## Problem to solve
How many lines in these entries contain the string "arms"? Reply with the number alone.

## Entries supplied
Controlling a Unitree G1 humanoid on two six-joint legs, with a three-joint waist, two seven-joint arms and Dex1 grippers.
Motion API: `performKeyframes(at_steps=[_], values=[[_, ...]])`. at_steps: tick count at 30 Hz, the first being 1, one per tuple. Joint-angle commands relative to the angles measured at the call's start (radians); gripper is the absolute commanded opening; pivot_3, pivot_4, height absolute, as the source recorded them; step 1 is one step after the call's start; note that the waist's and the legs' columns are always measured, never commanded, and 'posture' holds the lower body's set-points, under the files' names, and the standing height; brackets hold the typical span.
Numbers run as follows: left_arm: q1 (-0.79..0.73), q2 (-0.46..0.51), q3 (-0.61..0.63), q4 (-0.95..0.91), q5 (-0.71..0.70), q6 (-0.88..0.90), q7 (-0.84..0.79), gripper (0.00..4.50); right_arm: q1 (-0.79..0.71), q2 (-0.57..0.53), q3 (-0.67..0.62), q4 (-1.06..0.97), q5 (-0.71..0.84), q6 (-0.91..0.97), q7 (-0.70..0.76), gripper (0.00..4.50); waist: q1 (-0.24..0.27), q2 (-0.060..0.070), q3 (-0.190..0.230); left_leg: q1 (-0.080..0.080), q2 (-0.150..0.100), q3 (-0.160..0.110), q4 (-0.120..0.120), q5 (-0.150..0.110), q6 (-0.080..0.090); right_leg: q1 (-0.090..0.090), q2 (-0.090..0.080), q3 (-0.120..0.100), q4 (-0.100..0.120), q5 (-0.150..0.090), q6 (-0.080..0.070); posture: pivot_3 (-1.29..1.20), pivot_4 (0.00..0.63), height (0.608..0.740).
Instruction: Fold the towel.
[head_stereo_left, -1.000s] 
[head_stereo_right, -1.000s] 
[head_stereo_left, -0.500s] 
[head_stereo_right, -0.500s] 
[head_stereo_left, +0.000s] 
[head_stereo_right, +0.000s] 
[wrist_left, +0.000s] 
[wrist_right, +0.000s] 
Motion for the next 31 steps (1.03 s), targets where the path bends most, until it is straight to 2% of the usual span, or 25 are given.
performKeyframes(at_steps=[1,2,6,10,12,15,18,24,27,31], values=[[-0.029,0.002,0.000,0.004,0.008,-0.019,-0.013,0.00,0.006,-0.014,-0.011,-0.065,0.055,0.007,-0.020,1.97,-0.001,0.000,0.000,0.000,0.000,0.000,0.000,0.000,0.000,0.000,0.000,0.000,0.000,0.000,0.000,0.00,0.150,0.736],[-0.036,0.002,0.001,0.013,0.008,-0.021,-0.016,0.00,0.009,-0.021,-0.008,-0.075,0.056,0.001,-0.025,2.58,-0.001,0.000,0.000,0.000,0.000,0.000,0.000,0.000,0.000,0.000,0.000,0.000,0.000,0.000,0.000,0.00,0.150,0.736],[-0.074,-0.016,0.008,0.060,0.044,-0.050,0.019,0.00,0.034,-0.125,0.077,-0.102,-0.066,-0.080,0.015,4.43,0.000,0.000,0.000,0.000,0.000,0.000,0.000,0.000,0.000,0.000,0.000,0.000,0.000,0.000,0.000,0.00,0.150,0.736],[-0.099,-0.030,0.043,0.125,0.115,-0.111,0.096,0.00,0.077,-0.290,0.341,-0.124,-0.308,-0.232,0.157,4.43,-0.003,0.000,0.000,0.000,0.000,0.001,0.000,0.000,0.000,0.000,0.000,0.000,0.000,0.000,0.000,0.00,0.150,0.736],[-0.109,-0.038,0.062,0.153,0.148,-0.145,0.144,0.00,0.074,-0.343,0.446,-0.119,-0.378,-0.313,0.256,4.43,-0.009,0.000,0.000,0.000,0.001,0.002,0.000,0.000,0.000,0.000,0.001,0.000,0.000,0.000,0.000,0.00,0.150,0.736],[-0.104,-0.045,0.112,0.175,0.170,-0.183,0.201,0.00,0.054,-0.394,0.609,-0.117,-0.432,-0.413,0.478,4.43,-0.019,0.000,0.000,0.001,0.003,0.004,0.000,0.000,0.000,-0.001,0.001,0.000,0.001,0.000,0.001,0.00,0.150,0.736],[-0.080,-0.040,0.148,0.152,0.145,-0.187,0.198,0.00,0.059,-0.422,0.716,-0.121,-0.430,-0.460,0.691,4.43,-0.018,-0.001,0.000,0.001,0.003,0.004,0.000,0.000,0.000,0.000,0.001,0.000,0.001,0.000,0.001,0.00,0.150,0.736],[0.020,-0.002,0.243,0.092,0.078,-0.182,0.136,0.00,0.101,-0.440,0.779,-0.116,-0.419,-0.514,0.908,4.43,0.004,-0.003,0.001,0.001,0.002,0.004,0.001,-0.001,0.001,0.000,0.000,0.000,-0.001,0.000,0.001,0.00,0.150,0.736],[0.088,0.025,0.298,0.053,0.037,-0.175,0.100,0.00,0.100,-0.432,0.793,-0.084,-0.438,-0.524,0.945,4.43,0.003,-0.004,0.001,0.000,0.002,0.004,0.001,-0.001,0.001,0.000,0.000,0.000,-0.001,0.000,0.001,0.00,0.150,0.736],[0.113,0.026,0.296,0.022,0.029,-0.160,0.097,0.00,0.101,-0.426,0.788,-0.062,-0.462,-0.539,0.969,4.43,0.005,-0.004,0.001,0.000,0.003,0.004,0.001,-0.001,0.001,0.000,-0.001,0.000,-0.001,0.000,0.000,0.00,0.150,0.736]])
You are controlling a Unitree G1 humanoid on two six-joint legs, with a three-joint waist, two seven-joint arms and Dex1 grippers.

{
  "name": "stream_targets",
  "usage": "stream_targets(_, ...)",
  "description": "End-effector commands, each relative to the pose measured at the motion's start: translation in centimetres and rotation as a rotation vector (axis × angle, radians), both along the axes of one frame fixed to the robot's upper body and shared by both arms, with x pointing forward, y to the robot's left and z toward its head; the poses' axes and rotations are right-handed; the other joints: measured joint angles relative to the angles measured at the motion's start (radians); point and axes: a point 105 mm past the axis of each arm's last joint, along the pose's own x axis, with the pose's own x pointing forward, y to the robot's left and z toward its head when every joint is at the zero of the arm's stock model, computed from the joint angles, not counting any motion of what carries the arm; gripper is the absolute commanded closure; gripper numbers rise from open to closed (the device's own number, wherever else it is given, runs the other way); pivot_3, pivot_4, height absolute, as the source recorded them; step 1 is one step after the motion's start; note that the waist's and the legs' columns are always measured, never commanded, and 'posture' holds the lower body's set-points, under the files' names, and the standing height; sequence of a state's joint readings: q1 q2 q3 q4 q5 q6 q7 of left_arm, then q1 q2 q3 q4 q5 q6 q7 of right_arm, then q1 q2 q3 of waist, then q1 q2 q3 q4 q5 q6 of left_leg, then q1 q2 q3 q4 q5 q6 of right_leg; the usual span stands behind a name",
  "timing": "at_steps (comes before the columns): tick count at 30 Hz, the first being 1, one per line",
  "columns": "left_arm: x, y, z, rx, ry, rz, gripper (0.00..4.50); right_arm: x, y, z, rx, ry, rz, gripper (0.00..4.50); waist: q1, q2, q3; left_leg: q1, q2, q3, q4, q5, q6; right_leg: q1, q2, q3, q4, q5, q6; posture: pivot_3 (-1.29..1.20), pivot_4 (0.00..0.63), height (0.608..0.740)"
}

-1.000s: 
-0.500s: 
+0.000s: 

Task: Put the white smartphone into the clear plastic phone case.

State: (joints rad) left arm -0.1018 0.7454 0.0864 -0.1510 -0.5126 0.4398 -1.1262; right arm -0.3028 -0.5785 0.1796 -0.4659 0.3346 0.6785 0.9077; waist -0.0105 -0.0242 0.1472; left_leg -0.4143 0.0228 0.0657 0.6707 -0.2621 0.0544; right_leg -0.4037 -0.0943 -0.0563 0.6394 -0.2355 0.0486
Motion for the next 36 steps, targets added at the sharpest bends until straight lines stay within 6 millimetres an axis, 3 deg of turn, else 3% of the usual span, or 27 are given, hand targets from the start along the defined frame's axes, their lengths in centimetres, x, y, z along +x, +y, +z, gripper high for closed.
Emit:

## Result for this exercise
3